Exercise instructions ▸ Show every line of the data that includes the word "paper".

Supplied information ▸
——————————

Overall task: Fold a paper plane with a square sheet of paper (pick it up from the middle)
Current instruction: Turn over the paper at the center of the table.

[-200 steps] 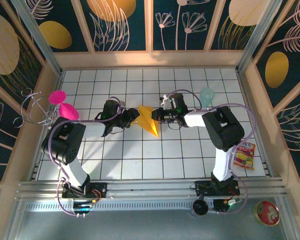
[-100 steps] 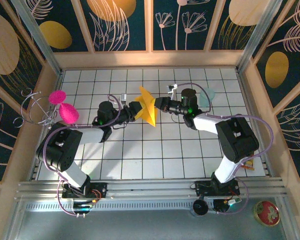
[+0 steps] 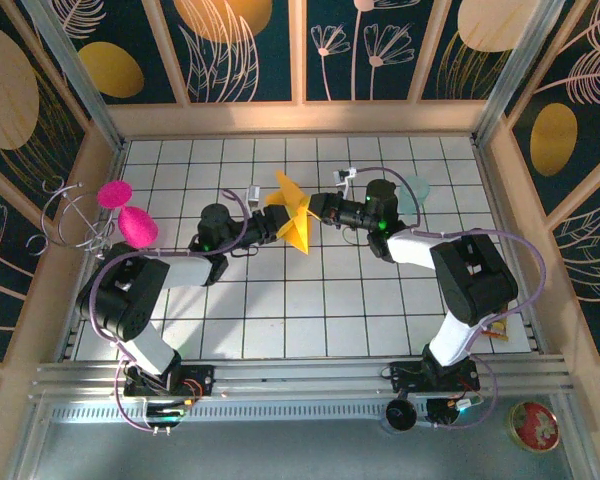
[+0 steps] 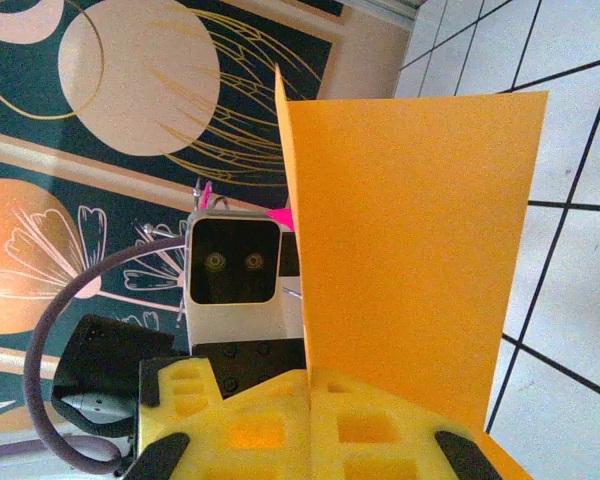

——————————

Output below ▸
Overall task: Fold a paper plane with a square sheet of paper (pick it up from the middle)
Current instruction: Turn over the paper at the center of the table.

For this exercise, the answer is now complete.